## Problem
Search the entries for the word "Return" and copy each line that has it.
━━━━━━━━━━━━━━━━
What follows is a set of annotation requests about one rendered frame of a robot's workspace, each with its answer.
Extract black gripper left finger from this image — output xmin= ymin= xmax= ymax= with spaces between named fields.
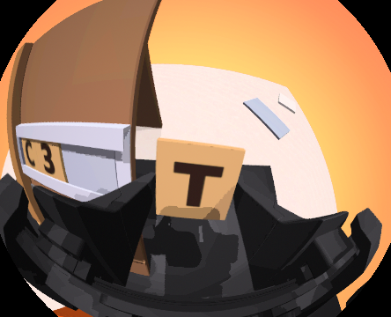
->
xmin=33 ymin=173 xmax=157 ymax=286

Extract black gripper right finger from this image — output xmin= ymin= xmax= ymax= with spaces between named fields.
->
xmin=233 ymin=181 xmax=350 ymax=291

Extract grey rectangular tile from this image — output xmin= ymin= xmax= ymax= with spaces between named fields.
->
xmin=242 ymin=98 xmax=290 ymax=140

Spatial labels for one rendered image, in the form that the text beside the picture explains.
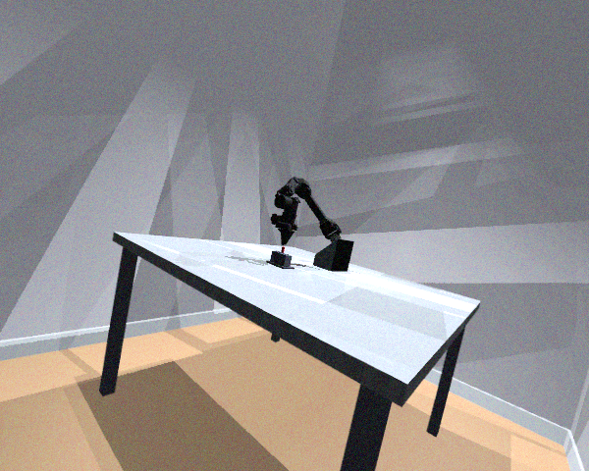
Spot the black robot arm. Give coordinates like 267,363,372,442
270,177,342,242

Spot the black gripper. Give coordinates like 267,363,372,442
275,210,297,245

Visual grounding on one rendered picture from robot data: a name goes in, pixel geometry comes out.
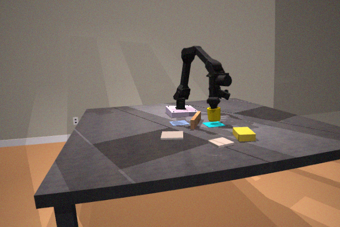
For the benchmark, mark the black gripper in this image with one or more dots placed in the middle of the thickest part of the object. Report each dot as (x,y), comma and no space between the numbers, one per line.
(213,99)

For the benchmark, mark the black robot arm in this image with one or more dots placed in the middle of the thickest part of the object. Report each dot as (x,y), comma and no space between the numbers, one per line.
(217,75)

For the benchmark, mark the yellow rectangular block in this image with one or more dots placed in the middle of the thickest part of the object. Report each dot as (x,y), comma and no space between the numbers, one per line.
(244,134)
━━━━━━━━━━━━━━━━
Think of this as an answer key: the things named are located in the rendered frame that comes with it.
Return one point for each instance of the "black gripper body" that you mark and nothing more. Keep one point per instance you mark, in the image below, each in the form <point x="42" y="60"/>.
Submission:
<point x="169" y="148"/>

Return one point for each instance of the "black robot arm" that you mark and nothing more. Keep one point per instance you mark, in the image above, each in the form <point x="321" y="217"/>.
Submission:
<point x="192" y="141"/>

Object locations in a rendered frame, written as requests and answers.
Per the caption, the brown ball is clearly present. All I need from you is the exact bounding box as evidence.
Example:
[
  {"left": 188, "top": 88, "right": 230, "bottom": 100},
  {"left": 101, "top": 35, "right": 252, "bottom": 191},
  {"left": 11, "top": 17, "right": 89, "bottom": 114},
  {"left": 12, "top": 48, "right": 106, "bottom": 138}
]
━━━━━━━━━━━━━━━━
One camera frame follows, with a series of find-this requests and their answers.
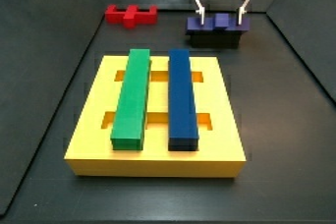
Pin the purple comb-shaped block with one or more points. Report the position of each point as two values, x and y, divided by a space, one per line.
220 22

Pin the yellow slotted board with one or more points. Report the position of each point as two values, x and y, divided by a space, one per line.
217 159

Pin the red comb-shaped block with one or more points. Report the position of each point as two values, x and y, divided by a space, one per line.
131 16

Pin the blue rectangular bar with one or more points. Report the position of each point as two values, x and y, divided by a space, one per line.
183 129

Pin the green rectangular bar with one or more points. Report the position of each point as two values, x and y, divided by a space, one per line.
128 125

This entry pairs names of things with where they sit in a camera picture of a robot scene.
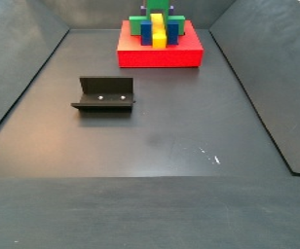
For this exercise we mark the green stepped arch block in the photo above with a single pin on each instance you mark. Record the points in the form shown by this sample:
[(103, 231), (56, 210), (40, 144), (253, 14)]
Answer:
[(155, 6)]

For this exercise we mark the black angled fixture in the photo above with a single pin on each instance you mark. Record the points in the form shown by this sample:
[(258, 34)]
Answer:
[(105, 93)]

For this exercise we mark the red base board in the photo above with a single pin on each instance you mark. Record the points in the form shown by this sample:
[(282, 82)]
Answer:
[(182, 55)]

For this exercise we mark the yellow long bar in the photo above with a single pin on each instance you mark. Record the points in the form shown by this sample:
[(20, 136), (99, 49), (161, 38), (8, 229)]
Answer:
━━━━━━━━━━━━━━━━
## Answer space
Return one point for each instance of the "black gripper body" that you mark and nothing more. Keep one point per instance you mark, in the image below, each in the form <point x="42" y="60"/>.
Return one point for each instance of the "black robot arm" that you mark and nothing more. Keep one point per instance you mark, in the image above, each in the form <point x="321" y="217"/>.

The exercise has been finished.